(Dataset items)

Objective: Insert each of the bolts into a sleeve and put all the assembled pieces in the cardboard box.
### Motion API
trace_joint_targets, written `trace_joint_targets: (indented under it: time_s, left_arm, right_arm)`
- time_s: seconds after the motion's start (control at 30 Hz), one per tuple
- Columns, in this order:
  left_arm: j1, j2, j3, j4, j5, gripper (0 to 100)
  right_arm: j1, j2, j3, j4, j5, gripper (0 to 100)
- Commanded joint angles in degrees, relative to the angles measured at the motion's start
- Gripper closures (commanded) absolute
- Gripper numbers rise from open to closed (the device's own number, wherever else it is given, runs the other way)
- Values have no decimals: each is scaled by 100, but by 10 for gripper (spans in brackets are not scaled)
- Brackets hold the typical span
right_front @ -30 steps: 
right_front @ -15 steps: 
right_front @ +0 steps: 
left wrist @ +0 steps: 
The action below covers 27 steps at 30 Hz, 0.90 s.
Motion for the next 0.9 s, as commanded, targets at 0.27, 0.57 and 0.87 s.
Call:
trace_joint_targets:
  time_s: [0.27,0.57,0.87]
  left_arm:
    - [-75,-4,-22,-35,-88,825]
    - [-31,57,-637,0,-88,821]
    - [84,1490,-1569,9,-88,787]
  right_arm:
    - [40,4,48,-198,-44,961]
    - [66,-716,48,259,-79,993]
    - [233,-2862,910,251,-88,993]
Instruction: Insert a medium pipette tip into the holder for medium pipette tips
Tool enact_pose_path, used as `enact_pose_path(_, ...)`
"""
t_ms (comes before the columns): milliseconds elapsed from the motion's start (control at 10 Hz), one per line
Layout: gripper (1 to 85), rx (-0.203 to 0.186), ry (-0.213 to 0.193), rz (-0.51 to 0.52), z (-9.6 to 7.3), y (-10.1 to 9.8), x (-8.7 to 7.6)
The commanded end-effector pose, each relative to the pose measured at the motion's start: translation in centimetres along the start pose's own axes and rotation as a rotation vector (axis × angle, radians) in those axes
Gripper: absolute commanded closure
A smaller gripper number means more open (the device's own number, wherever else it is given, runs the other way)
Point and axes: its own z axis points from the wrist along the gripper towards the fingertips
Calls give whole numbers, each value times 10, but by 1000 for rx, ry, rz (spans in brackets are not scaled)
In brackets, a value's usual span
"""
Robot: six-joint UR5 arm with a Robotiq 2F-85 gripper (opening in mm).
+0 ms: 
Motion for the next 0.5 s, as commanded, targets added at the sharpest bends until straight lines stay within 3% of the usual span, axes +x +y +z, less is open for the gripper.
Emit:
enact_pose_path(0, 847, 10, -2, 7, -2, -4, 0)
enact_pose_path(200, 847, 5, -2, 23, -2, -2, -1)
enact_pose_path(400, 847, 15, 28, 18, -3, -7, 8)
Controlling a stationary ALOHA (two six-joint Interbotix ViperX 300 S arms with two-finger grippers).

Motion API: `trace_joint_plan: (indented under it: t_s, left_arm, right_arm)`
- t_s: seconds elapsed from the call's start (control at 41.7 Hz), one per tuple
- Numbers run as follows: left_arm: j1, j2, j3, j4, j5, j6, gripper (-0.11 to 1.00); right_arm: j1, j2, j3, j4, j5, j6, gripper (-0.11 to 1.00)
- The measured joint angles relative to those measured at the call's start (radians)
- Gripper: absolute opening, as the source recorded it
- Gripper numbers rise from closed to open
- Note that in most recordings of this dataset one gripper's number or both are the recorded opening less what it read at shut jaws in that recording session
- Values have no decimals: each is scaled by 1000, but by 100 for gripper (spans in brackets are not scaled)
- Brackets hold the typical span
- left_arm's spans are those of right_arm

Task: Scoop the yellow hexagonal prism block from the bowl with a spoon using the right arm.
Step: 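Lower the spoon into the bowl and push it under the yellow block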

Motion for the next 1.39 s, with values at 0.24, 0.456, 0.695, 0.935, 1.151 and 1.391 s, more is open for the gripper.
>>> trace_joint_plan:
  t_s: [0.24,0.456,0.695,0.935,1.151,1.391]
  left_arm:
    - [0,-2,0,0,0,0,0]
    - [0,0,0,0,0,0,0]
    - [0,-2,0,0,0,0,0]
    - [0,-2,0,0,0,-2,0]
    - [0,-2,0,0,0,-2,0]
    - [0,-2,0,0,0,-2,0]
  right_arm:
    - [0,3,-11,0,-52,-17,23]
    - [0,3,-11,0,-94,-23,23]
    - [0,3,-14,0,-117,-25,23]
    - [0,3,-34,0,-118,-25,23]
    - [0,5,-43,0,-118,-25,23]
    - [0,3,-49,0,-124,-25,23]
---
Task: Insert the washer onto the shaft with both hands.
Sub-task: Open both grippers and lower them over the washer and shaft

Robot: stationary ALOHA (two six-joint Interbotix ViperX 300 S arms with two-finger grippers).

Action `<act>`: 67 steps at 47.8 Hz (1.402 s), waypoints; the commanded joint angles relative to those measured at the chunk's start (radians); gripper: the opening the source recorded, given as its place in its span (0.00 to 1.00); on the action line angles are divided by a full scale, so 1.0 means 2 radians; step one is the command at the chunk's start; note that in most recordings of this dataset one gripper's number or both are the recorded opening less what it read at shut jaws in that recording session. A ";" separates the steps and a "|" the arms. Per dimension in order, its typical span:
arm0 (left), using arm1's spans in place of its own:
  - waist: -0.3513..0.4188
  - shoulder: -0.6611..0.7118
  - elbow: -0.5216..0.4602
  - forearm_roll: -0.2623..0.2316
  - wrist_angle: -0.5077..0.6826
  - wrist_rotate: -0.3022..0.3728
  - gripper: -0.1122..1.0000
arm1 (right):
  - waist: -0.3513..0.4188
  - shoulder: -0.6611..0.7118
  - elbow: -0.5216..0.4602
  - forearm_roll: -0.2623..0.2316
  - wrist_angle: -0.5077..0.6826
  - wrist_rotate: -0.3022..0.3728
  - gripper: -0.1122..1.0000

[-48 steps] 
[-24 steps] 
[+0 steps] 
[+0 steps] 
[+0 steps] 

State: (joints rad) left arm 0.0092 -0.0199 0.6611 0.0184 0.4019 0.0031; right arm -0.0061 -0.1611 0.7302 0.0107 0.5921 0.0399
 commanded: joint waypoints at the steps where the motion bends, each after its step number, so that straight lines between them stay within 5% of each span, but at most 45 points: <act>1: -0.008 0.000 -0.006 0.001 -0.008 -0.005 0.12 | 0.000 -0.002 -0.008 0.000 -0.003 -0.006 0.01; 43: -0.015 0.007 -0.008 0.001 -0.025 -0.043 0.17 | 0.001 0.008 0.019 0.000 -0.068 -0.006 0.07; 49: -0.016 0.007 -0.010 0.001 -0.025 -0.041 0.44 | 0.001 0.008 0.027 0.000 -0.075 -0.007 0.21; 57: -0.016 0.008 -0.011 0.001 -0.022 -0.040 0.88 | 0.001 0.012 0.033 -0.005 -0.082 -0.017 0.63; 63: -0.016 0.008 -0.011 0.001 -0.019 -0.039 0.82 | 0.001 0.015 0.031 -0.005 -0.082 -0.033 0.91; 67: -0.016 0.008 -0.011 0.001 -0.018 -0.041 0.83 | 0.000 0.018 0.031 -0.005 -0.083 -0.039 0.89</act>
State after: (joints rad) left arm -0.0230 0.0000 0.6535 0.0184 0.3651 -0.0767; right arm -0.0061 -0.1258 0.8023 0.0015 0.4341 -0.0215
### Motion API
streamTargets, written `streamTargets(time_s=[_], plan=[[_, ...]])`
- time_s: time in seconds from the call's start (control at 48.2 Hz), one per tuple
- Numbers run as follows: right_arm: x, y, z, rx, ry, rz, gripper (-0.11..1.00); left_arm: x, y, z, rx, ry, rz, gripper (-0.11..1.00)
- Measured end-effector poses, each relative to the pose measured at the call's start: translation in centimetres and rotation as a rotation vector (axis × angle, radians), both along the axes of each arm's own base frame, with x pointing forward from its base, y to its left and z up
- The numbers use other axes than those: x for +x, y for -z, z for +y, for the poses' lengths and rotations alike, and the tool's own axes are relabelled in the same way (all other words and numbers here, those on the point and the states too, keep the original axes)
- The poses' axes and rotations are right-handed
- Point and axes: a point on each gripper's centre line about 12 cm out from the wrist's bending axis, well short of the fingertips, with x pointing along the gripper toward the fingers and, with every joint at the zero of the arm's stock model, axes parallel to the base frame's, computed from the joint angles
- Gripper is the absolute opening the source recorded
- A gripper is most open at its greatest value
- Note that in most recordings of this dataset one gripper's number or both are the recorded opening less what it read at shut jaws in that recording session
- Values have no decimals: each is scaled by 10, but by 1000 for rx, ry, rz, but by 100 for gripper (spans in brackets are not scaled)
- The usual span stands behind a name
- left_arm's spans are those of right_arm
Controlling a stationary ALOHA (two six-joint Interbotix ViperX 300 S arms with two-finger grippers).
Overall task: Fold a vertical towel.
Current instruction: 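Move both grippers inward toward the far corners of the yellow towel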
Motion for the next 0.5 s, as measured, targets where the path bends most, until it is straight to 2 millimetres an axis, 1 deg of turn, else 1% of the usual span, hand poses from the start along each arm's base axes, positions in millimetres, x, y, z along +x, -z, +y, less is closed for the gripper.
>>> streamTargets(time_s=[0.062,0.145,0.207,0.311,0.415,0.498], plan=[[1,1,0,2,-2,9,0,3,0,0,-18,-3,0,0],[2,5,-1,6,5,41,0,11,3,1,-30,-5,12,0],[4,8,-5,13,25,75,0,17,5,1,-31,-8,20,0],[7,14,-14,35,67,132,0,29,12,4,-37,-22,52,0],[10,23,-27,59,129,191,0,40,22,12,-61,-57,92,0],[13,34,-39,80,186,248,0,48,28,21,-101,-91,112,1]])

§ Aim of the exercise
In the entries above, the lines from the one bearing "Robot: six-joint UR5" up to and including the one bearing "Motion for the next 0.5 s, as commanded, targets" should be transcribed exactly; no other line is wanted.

§ Solution to this task
Robot: six-joint UR5 arm with a Robotiq 2F-85 gripper (opening in mm).
+0 ms: 
Motion for the next 0.5 s, as commanded, targets added at the sharpest bends until straight lines stay within 3% of the usual span, axes +x +y +z, less is open for the gripper.

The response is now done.